> WHAT IS REQUIRED: Here is the task for the records below: repeat exactly the lines from the one with "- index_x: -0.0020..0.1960" to the one with "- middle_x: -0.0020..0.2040", both included, and nothing else.

___ DATASET ENTRIES ___

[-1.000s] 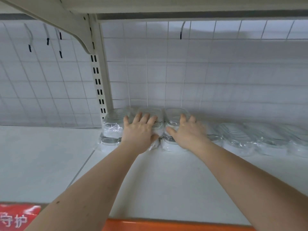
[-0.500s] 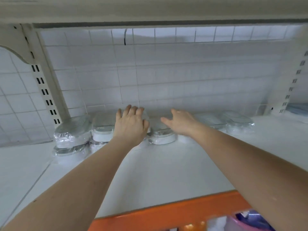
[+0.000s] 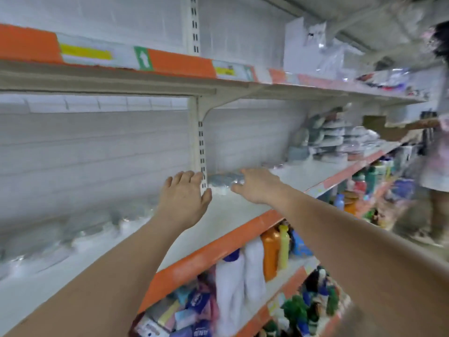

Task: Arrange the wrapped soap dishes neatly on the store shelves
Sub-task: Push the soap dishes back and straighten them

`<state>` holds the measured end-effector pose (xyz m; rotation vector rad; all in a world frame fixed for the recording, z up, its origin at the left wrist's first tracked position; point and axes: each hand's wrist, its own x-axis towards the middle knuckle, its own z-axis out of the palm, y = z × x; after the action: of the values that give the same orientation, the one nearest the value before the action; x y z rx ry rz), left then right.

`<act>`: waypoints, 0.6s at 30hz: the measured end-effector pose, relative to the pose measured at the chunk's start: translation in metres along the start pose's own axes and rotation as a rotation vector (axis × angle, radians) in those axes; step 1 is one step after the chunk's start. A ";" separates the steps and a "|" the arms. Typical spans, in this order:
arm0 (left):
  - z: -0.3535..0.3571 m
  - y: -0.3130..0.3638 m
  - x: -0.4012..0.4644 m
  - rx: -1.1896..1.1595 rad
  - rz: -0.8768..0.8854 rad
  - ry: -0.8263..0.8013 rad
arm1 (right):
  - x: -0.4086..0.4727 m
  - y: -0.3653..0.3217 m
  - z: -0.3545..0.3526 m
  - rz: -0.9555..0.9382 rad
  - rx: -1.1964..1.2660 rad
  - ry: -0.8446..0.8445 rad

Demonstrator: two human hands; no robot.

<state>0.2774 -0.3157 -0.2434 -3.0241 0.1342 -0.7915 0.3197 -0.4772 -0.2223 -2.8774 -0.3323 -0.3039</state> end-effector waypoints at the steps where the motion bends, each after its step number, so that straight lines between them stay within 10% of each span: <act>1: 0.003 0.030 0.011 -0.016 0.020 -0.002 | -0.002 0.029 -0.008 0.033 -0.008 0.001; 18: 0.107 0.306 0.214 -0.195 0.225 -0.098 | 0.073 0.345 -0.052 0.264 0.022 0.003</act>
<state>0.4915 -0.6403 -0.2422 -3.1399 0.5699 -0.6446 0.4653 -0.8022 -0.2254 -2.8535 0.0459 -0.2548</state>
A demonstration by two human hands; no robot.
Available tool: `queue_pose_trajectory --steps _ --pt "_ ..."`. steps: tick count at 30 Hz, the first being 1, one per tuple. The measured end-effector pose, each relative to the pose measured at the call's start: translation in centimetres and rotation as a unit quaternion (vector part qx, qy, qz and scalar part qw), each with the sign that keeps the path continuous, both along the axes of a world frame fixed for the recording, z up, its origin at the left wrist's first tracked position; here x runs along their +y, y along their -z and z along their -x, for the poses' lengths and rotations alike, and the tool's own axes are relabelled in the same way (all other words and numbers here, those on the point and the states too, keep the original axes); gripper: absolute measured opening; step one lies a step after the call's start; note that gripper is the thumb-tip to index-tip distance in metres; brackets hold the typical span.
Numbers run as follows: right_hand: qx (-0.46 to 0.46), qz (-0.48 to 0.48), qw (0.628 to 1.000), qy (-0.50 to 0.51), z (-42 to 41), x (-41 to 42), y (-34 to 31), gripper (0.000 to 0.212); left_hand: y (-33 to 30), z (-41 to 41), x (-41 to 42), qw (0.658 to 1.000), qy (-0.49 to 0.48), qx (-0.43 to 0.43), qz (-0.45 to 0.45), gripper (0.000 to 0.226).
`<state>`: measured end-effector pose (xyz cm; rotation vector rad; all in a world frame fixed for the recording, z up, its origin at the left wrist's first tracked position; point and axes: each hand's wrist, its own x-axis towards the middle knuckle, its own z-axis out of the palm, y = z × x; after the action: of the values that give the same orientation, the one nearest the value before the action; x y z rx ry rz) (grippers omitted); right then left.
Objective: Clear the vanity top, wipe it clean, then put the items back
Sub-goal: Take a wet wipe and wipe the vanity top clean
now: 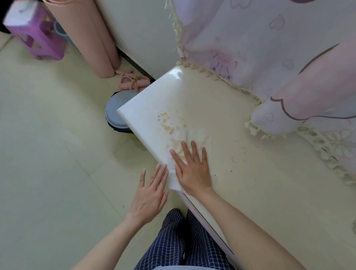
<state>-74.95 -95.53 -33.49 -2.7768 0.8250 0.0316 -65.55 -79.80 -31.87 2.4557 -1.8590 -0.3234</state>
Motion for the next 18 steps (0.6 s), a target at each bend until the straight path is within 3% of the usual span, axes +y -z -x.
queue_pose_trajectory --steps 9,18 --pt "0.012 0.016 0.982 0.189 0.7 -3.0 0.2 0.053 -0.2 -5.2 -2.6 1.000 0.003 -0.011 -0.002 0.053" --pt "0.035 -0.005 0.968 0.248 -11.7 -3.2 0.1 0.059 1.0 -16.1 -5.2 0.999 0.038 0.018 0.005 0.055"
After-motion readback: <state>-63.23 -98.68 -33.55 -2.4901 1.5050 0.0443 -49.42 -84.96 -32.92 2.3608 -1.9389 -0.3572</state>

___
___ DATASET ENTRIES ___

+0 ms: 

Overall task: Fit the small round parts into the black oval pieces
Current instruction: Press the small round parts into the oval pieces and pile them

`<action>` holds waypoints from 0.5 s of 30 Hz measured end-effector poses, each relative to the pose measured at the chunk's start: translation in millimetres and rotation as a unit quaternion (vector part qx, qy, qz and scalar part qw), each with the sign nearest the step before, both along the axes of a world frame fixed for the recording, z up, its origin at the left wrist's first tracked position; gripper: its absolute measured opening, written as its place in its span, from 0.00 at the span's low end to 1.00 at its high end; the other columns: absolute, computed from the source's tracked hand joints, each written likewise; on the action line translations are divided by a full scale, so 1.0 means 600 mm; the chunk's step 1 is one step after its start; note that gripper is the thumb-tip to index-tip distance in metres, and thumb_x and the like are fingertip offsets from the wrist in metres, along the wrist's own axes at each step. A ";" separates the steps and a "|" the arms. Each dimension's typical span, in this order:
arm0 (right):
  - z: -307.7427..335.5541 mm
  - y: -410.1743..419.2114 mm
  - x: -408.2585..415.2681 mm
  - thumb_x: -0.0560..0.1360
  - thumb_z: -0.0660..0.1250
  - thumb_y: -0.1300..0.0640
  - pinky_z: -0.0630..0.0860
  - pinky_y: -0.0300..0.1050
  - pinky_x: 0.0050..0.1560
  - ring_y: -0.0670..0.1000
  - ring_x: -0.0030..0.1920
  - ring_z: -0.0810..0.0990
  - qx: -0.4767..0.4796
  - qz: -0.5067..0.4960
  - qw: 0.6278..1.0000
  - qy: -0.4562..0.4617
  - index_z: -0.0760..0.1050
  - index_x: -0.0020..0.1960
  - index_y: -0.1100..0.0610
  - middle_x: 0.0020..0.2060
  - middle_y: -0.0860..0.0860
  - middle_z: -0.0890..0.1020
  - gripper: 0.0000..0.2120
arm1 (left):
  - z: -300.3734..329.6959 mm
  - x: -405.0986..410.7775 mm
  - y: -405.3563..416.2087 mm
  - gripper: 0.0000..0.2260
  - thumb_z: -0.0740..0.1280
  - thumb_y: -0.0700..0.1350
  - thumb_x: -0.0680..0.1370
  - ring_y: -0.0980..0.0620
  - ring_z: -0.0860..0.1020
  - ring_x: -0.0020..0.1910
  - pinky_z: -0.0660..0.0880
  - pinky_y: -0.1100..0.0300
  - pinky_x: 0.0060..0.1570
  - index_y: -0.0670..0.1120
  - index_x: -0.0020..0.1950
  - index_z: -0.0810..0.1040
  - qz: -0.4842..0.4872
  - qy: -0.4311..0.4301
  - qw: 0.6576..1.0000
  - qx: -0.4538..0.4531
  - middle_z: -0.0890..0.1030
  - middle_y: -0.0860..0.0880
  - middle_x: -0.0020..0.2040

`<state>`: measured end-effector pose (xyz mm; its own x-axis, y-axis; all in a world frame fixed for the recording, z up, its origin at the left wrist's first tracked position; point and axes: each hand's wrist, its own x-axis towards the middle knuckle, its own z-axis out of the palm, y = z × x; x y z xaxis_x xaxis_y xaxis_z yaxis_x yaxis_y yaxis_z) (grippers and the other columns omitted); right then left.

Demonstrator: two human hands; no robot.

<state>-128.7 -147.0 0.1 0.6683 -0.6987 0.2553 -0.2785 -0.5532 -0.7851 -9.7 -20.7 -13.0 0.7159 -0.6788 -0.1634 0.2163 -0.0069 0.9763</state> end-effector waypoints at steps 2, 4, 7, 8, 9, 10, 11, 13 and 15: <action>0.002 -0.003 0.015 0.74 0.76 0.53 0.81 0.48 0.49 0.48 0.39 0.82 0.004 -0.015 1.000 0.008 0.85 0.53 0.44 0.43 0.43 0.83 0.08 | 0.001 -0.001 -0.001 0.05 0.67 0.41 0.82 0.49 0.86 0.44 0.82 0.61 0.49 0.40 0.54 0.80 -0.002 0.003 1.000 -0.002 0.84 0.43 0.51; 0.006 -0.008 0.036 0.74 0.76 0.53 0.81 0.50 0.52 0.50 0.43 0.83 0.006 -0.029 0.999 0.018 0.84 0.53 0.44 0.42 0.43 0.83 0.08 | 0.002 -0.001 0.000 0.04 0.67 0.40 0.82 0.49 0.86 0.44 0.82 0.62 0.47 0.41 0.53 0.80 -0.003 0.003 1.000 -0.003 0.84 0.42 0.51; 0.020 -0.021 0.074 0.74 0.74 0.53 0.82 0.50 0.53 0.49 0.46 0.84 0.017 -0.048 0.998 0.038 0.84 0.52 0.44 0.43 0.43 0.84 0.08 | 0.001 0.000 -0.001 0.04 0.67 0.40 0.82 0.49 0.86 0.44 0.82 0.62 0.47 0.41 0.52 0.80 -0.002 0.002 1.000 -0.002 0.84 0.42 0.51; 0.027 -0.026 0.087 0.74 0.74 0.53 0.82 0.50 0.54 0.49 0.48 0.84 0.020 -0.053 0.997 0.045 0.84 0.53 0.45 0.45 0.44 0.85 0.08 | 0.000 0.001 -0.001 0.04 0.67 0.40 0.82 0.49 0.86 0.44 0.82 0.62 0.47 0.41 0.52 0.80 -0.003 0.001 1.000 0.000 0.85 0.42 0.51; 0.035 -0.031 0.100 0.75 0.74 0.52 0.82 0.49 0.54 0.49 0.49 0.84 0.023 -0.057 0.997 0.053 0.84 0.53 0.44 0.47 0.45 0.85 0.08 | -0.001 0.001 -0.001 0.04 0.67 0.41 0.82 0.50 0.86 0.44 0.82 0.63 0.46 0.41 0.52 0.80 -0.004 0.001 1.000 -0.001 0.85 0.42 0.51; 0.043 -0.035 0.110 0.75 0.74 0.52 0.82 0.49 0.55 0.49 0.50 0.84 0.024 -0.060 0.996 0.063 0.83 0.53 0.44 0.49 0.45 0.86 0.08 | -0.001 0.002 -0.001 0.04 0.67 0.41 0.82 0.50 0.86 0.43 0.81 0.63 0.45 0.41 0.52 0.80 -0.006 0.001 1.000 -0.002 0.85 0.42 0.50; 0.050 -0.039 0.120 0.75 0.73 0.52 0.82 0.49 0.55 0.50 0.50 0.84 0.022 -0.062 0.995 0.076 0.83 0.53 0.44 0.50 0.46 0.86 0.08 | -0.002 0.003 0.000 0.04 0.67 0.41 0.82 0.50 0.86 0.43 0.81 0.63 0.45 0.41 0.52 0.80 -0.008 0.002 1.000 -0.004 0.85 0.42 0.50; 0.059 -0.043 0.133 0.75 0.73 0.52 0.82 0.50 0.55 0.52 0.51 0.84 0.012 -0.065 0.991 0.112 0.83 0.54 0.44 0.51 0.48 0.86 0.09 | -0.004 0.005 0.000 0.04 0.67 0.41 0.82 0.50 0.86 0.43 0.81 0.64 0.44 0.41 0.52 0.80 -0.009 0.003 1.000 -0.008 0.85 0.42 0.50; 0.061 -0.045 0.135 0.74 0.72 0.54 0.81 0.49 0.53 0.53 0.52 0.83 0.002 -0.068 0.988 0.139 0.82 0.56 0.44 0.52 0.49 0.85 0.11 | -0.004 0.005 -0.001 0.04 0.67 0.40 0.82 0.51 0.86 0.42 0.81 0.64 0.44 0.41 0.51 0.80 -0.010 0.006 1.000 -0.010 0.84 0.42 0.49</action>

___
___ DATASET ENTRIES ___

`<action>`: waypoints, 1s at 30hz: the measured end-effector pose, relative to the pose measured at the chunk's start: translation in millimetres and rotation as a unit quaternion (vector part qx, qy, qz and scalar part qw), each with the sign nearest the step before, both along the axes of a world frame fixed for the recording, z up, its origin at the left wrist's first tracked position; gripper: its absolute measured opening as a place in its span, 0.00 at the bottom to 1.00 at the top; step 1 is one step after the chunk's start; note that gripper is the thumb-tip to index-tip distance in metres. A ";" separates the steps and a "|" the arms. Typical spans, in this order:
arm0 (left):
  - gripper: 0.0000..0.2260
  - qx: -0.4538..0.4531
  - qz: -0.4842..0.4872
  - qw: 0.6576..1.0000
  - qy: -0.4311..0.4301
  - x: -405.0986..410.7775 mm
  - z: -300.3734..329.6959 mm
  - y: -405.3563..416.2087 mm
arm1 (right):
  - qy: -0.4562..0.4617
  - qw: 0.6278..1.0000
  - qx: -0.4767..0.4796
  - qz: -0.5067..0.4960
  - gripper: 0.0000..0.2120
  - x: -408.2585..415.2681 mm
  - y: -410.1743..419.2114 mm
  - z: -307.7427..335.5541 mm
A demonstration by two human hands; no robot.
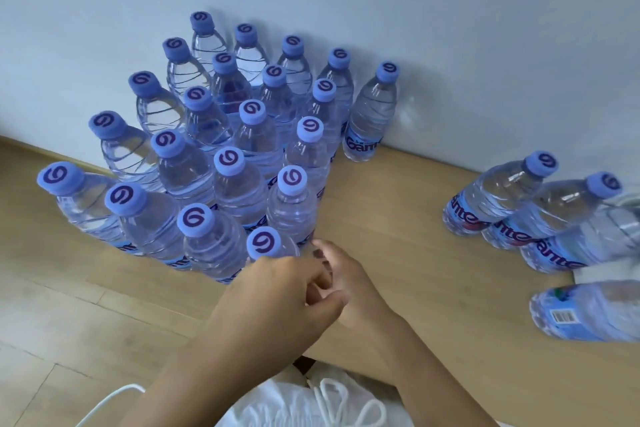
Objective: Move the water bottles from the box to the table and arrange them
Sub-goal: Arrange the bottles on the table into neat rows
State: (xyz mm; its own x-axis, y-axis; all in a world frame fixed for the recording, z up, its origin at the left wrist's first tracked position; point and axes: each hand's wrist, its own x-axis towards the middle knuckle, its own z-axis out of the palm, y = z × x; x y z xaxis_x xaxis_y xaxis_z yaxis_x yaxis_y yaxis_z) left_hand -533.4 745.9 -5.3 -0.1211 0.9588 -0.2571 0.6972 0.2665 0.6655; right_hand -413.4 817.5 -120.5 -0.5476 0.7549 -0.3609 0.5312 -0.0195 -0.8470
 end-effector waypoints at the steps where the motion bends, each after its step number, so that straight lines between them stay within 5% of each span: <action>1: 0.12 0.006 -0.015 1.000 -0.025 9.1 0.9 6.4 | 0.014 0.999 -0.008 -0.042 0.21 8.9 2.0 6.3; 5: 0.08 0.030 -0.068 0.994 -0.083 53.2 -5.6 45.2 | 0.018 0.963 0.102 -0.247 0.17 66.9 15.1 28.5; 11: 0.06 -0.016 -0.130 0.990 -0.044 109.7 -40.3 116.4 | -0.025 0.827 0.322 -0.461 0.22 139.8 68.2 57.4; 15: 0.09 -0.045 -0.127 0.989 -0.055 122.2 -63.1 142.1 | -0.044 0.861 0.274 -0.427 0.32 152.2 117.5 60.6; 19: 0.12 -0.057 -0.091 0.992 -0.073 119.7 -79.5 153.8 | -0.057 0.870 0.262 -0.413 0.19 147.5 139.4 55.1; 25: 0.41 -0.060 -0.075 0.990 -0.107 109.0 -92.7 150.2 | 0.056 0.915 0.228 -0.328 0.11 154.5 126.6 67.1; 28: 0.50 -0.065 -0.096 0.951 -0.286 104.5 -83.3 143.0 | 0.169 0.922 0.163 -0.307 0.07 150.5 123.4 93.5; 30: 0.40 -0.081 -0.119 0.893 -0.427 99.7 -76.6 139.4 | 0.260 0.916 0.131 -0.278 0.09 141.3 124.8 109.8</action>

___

> RESULT OF THE TASK:
  - index_x: -0.0020..0.1960
  - index_y: -0.1100..0.0610
  - middle_x: 0.0020..0.2060
  - middle_y: -0.0860..0.0860
  - middle_z: -0.0890..0.1020
  - gripper: 0.0000..0.2120
arm1 (left):
  - z: -300.3734..329.6959 mm
  - x: -405.0986..410.7775 mm
  - y: -405.3563..416.2087 mm
  - gripper: 0.0000..0.2260
  - thumb_z: -0.0740..0.1280
  - thumb_y: -0.0700..0.1350
  - thumb_x: -0.0680..0.1370
  - ring_y: -0.0980..0.0620
  - ring_z: -0.0860..0.1020
  - ring_x: -0.0020..0.1910
  - pinky_z: -0.0660..0.0880
  - pinky_y: -0.1100..0.0300
  - pinky_x: 0.0060..0.1570
  - index_y: -0.0670..0.1120
  - index_x: -0.0020..0.1950
  - index_z: -0.0810..0.1040
  - qz: -0.4842..0.4872
  - qy: -0.4311..0.4301
  - qw: 0.6576..1.0000
  - qx: -0.4538..0.4531
  - middle_z: -0.0890..0.1030
  - middle_y: -0.0860..0.0880
  - middle_x: -0.0020..0.2040

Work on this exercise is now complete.